Exercise prompt:
The line containing "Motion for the" marks the end; copy exactly all lines from the start of the material up to and including it.

=== Section Start ===

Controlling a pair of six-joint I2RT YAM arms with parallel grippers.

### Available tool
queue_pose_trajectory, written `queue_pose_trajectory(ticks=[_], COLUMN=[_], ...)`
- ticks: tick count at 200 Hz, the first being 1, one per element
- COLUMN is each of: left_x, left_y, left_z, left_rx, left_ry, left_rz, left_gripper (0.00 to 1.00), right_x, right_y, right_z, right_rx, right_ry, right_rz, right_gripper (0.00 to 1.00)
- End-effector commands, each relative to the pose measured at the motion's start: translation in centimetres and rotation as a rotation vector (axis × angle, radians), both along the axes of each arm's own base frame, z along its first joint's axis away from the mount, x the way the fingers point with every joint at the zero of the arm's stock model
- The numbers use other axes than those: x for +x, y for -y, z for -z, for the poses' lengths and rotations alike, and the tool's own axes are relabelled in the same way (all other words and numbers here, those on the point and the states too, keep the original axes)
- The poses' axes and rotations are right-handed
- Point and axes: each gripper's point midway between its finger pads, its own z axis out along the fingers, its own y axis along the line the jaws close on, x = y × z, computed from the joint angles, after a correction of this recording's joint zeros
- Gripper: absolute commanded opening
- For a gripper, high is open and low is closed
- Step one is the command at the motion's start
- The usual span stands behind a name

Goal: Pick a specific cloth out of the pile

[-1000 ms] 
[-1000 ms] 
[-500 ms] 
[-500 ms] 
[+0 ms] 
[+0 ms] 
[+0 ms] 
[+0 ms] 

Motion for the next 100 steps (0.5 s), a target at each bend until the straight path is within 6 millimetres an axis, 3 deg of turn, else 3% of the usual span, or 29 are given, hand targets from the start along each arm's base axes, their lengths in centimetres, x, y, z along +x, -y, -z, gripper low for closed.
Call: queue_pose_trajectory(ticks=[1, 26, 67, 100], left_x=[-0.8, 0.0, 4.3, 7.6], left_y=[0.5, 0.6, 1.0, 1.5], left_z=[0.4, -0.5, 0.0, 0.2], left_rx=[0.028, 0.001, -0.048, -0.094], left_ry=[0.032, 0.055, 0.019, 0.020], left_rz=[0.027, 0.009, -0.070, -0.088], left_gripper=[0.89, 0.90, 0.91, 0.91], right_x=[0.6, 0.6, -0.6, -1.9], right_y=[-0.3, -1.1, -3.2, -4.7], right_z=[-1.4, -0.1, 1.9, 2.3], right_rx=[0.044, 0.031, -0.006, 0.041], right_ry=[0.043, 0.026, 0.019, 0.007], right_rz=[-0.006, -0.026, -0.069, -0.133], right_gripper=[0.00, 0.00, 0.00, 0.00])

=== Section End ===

Solution for this task:
Controlling a pair of six-joint I2RT YAM arms with parallel grippers.

### Available tool
queue_pose_trajectory, written `queue_pose_trajectory(ticks=[_], COLUMN=[_], ...)`
- ticks: tick count at 200 Hz, the first being 1, one per element
- COLUMN is each of: left_x, left_y, left_z, left_rx, left_ry, left_rz, left_gripper (0.00 to 1.00), right_x, right_y, right_z, right_rx, right_ry, right_rz, right_gripper (0.00 to 1.00)
- End-effector commands, each relative to the pose measured at the motion's start: translation in centimetres and rotation as a rotation vector (axis × angle, radians), both along the axes of each arm's own base frame, z along its first joint's axis away from the mount, x the way the fingers point with every joint at the zero of the arm's stock model
- The numbers use other axes than those: x for +x, y for -y, z for -z, for the poses' lengths and rotations alike, and the tool's own axes are relabelled in the same way (all other words and numbers here, those on the point and the states too, keep the original axes)
- The poses' axes and rotations are right-handed
- Point and axes: each gripper's point midway between its finger pads, its own z axis out along the fingers, its own y axis along the line the jaws close on, x = y × z, computed from the joint angles, after a correction of this recording's joint zeros
- Gripper: absolute commanded opening
- For a gripper, high is open and low is closed
- Step one is the command at the motion's start
- The usual span stands behind a name

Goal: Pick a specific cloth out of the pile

[-1000 ms] 
[-1000 ms] 
[-500 ms] 
[-500 ms] 
[+0 ms] 
[+0 ms] 
[+0 ms] 
[+0 ms] 

Motion for the next 100 steps (0.5 s), a target at each bend until the straight path is within 6 millimetres an axis, 3 deg of turn, else 3% of the usual span, or 29 are given, hand targets from the start along each arm's base axes, their lengths in centimetres, x, y, z along +x, -y, -z, gripper low for closed.

This exercise calls for no further output.